→ **Problem to solve**:
Beneath this instruction is a block of data; output from it exactly the lines that run from the one containing "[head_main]" through the one containing "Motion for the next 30", inclusive.

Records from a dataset
- - - - - - -

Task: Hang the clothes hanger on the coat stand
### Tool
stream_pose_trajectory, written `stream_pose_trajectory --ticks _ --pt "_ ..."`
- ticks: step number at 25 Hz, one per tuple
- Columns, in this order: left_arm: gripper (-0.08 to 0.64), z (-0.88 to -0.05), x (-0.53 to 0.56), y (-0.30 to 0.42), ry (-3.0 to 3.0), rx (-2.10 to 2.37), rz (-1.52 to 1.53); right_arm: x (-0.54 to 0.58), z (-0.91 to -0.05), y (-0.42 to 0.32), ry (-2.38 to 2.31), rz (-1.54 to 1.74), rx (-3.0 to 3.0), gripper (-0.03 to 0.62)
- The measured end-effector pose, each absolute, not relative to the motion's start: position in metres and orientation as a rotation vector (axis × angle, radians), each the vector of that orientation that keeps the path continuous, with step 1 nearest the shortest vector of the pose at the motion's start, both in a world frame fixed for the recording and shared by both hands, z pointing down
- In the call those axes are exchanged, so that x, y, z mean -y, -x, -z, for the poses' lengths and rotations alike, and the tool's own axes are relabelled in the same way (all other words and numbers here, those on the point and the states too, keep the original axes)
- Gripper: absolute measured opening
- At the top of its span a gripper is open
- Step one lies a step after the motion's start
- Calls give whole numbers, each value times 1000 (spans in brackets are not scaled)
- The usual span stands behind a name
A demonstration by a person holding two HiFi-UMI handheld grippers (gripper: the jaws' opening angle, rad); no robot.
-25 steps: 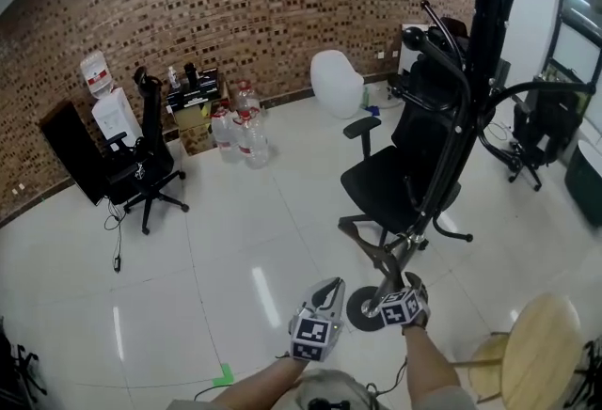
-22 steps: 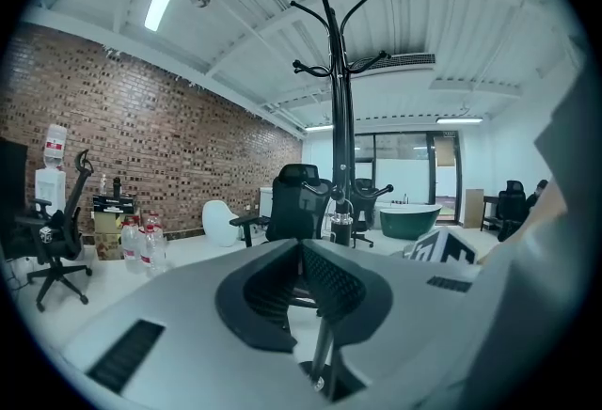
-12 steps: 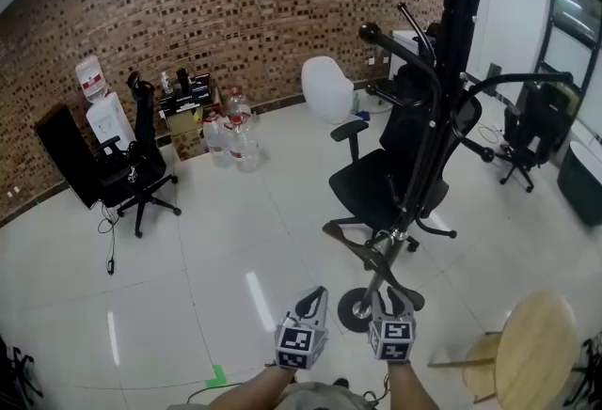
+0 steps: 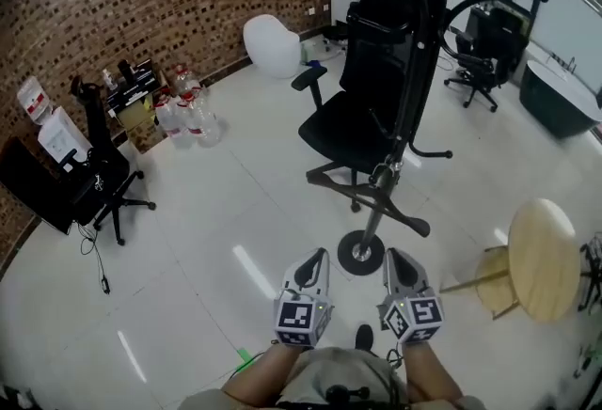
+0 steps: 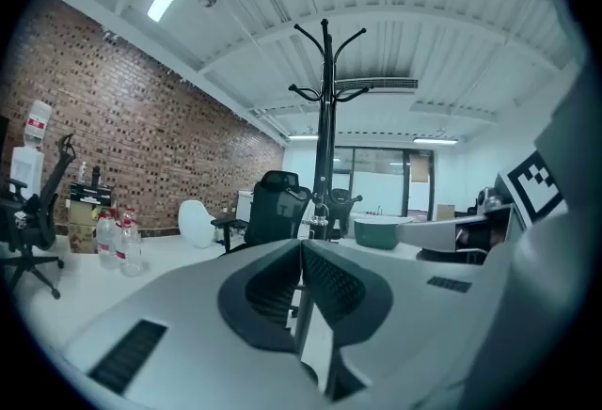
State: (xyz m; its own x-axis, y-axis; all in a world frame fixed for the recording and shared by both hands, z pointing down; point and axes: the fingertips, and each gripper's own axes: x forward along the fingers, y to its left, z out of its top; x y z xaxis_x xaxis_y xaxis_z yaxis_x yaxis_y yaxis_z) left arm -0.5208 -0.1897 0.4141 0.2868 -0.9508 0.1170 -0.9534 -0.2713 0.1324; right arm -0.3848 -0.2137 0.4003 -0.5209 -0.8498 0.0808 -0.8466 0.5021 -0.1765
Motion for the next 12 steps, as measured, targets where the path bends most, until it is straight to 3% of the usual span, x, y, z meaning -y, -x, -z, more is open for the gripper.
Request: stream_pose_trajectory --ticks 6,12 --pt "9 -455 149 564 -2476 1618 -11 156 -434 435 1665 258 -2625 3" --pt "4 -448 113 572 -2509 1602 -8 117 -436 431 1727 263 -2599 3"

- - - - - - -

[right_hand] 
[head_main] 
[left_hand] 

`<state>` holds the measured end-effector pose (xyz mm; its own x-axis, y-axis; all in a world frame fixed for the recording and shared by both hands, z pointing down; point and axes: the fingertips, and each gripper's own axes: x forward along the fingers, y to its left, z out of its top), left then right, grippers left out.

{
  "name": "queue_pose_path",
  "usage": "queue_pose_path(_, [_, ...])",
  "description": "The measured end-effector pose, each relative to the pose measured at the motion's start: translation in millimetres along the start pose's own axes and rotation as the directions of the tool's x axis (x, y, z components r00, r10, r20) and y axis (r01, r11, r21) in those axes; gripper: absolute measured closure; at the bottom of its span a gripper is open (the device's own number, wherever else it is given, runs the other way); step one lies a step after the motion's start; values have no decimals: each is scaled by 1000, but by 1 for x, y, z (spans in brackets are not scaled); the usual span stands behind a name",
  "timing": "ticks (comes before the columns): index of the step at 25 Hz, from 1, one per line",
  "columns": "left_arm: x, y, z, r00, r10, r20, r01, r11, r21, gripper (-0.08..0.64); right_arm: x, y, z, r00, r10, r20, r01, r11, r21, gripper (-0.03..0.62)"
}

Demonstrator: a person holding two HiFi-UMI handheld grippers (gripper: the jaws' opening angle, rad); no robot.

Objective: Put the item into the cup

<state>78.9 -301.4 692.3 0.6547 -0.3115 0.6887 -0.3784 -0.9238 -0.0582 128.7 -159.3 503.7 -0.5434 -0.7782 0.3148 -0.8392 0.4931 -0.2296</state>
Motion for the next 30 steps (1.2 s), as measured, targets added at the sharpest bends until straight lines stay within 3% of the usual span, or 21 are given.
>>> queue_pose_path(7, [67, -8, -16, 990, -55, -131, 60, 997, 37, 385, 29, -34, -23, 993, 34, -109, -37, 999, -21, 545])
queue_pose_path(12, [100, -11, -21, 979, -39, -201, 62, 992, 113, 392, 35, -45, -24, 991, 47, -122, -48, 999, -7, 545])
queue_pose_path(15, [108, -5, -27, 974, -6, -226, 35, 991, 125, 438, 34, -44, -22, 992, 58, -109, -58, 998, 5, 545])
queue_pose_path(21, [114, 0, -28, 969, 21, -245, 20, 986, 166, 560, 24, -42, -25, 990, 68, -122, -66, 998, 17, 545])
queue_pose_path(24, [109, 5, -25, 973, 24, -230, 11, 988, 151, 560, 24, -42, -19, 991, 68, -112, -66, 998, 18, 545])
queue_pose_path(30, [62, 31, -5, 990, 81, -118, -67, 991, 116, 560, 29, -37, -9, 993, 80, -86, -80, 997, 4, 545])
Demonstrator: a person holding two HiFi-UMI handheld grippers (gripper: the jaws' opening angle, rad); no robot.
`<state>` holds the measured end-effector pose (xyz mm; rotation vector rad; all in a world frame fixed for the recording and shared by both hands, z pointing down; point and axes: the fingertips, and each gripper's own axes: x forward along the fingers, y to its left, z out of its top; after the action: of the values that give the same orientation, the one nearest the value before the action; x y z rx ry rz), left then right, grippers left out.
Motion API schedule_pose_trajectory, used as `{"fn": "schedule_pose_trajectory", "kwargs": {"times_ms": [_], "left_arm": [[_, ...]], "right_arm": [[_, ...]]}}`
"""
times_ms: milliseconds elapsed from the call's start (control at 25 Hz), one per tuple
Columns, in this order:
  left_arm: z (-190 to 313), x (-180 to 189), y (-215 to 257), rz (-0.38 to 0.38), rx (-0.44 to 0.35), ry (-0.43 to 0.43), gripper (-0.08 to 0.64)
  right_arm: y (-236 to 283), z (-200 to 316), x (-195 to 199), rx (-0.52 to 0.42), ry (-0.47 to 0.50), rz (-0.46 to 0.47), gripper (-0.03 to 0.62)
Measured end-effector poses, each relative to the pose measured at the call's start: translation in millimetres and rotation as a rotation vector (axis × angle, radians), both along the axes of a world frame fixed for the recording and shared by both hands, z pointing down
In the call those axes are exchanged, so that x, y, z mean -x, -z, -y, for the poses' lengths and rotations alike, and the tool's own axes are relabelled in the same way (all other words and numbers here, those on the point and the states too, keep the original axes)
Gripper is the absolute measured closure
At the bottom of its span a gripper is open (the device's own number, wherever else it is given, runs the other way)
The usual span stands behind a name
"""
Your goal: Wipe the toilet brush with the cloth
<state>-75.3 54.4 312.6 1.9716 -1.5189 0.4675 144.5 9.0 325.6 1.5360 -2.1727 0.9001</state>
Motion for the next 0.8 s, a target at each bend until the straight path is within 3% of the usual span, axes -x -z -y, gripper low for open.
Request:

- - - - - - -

→ **Written solution**:
[head_main] 
[left_hand] 

`<state>` holds the measured end-effector pose (xyz mm; its own x-axis, y-axis; all in a world frame fixed for the recording and shared by both hands, z pointing down; point and axes: the fingertips, and each gripper's own axes: x forward along the fingers, y to its left, z out of its top), left then right, grippers left out.

{
  "name": "queue_pose_path",
  "usage": "queue_pose_path(_, [_, ...])",
  "description": "The measured end-effector pose, each relative to the pose measured at the motion's start: translation in millimetres along the start pose's own axes and rotation as the directions of the tool's x axis (x, y, z components r00, r10, r20) and y axis (r01, r11, r21) in those axes; gripper: absolute measured closure; at the bottom of its span a gripper is open (the device's own number, wherever else it is given, runs the other way); step one lies a step after the motion's start; values have no decimals: each is scaled by 1000, but by 1 for x, y, z (spans in brackets are not scaled); the usual span stands behind a name",
  "timing": "ticks (comes before the columns): index of the step at 25 Hz, from 1, one per line",
  "columns": "left_arm: x, y, z, r00, r10, r20, r01, r11, r21, gripper (-0.08..0.64); right_arm: x, y, z, r00, r10, r20, r01, r11, r21, gripper (-0.03..0.62)"
}

Demonstrator: a person holding two HiFi-UMI handheld grippers (gripper: the jaws' opening angle, rad); no robot.

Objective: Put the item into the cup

<state>78.9 -301.4 692.3 0.6547 -0.3115 0.6887 -0.3784 -0.9238 -0.0582 128.7 -159.3 503.7 -0.5434 -0.7782 0.3148 -0.8392 0.4931 -0.2296</state>
Motion for the next 30 steps (1.2 s), as measured, targets added at the sharpest bends until straight lines stay within 3% of the usual span, or 21 are given.

There is no more to the exercise.